* Dataset section
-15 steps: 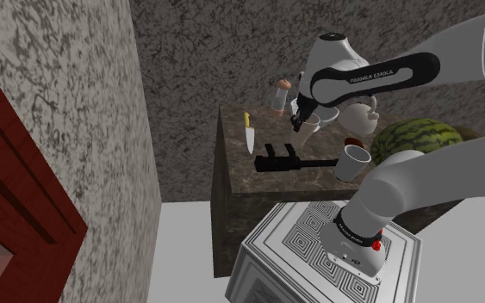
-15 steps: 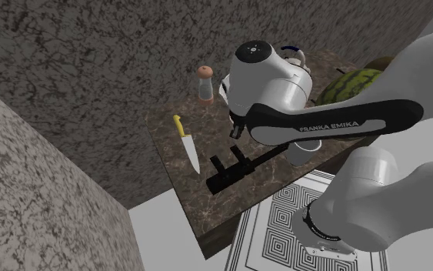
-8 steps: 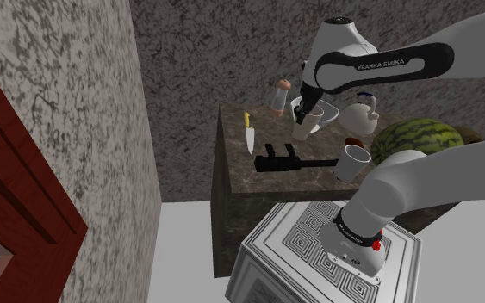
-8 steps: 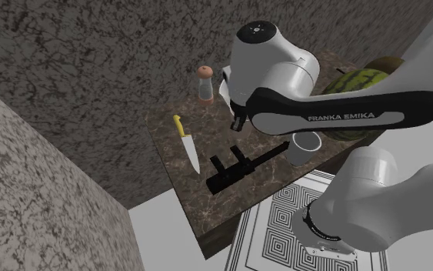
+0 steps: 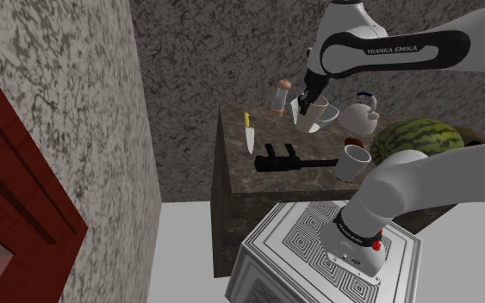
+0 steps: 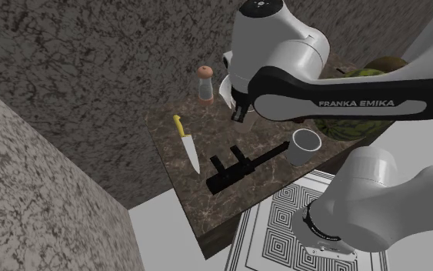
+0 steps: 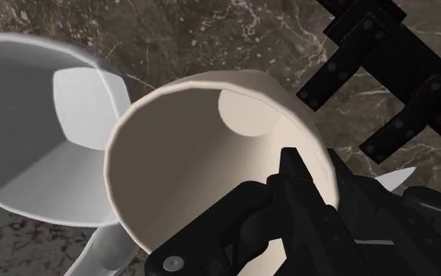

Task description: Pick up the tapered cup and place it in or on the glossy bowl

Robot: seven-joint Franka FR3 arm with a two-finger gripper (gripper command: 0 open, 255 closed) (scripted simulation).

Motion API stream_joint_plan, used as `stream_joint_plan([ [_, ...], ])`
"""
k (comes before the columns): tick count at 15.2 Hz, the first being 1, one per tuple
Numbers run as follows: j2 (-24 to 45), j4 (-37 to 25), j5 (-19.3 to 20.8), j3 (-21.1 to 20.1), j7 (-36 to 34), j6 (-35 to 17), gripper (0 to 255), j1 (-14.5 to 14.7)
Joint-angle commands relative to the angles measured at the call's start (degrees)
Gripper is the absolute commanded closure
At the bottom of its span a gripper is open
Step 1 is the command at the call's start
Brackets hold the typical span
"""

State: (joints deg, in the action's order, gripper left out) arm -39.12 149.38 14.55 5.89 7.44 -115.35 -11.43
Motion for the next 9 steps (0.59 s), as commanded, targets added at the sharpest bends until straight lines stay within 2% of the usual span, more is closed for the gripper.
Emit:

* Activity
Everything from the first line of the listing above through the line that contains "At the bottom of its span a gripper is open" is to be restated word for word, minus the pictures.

* Problem solution
-15 steps: 
-15 steps: 
-8 steps: 
-8 steps: 
+0 steps: 
+0 steps: 
+0 steps: 

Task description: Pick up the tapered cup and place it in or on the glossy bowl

Robot: seven-joint Franka FR3 arm with a two-finger gripper (gripper command: 0 open, 255 closed) (scripted simulation).

Motion API stream_joint_plan, used as `stream_joint_plan([ [_, ...], ])`
"""
k (comes before the columns): tick count at 15.2 Hz, the first being 1, one per tuple
Numbers run as follows: j2 (-24 to 45), j4 (-37 to 25), j5 (-19.3 to 20.8), j3 (-21.1 to 20.1), j7 (-36 to 34), j6 (-35 to 17), gripper (0 to 255), j1 (-14.5 to 14.7)
Joint-angle commands relative to the angles measured at the call's start (degrees)
Gripper is the absolute commanded closure
At the bottom of its span a gripper is open

There is nothing more to this exercise.